Да, у них было что предложить клиентам, но, во-первых, доля забарренного «Туманного рассвета» в новом купаже была слишком незначительной по сравнению с имеющимися у них запасами, потерявшего свои вкусовые качества вина, а во-вторых, созданный ими новый купаж – хотя и был великолепен и не уступал по качеству «Туманному рассвету», имел слишком отличные от него вкусовые характеристики, чтобы его можно предложить как замену «Туманному рассвету».
Понимание цены вопроса заставило и Викторию, и Рэя мобилизоваться, оставив все их личные чувства и эмоции за дверью погреба и забыть обо всём, кроме вина.
Встретившись утром в погребе, они не сказали друг другу ни слова о важности этого последнего дня… О том, что или сегодня, или, возможно, уже никогда. Они просто посмотрели друг на друга и всё поняли…

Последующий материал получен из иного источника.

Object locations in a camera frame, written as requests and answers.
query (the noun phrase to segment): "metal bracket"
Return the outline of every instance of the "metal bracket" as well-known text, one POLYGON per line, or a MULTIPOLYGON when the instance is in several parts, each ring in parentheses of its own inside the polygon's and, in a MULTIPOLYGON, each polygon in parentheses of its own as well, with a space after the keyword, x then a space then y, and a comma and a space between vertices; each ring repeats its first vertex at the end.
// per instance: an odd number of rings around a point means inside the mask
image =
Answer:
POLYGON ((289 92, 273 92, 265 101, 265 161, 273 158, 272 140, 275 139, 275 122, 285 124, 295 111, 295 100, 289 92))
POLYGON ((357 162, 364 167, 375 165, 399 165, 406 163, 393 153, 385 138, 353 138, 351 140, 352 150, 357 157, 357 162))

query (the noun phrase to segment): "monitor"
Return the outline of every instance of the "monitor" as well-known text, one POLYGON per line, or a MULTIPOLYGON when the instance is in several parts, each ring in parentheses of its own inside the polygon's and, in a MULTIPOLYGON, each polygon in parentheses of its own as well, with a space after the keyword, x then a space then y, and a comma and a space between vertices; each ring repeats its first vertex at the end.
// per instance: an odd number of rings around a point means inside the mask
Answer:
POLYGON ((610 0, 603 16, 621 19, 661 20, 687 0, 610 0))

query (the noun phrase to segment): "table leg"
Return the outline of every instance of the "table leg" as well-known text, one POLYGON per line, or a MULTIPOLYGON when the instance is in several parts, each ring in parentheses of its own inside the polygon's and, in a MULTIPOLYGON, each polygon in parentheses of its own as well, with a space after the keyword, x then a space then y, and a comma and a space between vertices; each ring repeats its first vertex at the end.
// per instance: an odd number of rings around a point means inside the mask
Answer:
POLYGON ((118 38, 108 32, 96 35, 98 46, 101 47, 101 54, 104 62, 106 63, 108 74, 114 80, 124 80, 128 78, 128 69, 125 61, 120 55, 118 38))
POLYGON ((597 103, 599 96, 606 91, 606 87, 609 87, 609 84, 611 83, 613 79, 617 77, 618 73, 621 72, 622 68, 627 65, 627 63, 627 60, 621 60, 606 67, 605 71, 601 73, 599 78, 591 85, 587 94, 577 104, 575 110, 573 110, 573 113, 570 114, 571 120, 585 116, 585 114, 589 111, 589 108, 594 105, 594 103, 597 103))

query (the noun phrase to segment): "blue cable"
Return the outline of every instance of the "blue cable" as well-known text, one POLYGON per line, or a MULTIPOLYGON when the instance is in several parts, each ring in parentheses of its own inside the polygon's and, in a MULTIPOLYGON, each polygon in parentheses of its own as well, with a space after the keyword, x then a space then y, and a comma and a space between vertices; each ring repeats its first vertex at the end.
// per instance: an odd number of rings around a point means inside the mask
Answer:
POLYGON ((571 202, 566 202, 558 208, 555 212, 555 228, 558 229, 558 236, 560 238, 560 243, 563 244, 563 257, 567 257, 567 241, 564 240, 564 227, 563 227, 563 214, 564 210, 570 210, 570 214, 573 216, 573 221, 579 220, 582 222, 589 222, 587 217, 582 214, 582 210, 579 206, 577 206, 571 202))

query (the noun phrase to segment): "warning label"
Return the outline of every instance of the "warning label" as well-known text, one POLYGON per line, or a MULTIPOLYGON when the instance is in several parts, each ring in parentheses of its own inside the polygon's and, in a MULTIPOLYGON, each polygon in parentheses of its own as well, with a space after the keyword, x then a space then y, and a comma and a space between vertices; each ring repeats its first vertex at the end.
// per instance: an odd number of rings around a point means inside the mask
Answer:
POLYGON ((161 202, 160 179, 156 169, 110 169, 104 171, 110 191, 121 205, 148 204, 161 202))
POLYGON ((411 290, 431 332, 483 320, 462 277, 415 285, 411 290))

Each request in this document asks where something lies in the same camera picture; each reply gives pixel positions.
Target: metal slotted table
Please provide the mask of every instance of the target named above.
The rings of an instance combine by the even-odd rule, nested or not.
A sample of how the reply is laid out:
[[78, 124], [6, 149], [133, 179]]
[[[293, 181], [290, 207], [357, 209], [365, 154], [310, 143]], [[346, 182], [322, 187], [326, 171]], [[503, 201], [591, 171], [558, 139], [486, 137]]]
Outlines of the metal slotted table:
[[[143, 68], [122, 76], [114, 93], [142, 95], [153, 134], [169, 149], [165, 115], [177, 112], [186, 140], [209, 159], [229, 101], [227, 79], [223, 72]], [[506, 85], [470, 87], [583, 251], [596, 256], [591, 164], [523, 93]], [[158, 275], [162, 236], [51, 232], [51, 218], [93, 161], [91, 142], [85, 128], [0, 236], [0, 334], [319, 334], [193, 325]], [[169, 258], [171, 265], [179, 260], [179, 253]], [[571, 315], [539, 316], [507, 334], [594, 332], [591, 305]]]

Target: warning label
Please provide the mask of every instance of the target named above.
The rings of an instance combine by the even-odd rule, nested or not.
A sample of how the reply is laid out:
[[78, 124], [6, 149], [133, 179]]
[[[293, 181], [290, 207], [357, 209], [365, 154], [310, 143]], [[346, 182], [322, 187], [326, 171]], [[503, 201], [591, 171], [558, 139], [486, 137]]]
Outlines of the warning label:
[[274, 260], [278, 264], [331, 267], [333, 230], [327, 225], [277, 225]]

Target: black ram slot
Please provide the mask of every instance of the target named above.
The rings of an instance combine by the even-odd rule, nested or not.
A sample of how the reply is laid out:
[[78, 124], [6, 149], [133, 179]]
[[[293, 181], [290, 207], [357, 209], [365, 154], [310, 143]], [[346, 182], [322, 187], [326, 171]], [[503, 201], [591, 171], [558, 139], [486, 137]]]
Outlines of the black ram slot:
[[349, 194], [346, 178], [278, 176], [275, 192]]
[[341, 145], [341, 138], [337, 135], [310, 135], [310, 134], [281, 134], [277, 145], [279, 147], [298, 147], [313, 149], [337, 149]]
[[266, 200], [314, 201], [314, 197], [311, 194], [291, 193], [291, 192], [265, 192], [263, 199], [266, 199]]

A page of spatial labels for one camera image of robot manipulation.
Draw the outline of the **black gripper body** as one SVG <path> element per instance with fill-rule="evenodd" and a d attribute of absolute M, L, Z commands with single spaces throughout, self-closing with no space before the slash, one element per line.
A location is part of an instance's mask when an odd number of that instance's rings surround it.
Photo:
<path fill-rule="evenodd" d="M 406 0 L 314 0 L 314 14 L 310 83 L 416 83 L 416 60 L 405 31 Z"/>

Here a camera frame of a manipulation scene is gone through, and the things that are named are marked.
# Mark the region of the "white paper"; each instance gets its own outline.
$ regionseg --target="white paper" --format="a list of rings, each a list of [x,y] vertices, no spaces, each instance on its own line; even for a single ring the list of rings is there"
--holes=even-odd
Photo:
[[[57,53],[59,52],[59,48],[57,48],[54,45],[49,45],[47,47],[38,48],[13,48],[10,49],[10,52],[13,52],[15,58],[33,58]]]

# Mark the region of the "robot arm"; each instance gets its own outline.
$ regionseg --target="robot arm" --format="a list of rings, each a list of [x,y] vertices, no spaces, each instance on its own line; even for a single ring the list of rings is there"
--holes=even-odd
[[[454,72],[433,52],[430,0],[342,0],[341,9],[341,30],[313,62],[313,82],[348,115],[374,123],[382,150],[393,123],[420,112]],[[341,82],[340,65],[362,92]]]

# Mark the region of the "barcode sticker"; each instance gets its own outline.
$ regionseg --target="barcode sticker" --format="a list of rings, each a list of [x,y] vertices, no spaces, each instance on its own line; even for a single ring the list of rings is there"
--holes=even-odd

Как понимают друг друга защитники города, за спиной которых уже, собственно, сам город и отступать им больше некуда. Еще день назад, в мирное время они могли быть конкурентами и спорить или даже судиться из-за клиентов, из-за куска земли или лучших местах на рыночной площади. Они могли быть соперниками в любви, скрытно или явно добиваясь внимания одной и той же женщины, бросая друг на друга ревнивые взгляды, смертельно ненавидя друг друга. Могли сплетничать о друг друге, обсуждая промахи другого, радуясь его неудачам и завидуя его удачам. Но перед лицом общего врага всё, что, казалось, им жизненно важным вчера, более не имело значения. Перед лицом общего врага они были единым целым, едиными фронтом, братьями по оружию!
И где-то такое же настроение было и у Виктории с Рэем. Оба понимали, что отступать им некуда. Они либо выиграют вместе, либо вместе потерпят поражение. А вместе с ними потерпит поражение и Дэвид.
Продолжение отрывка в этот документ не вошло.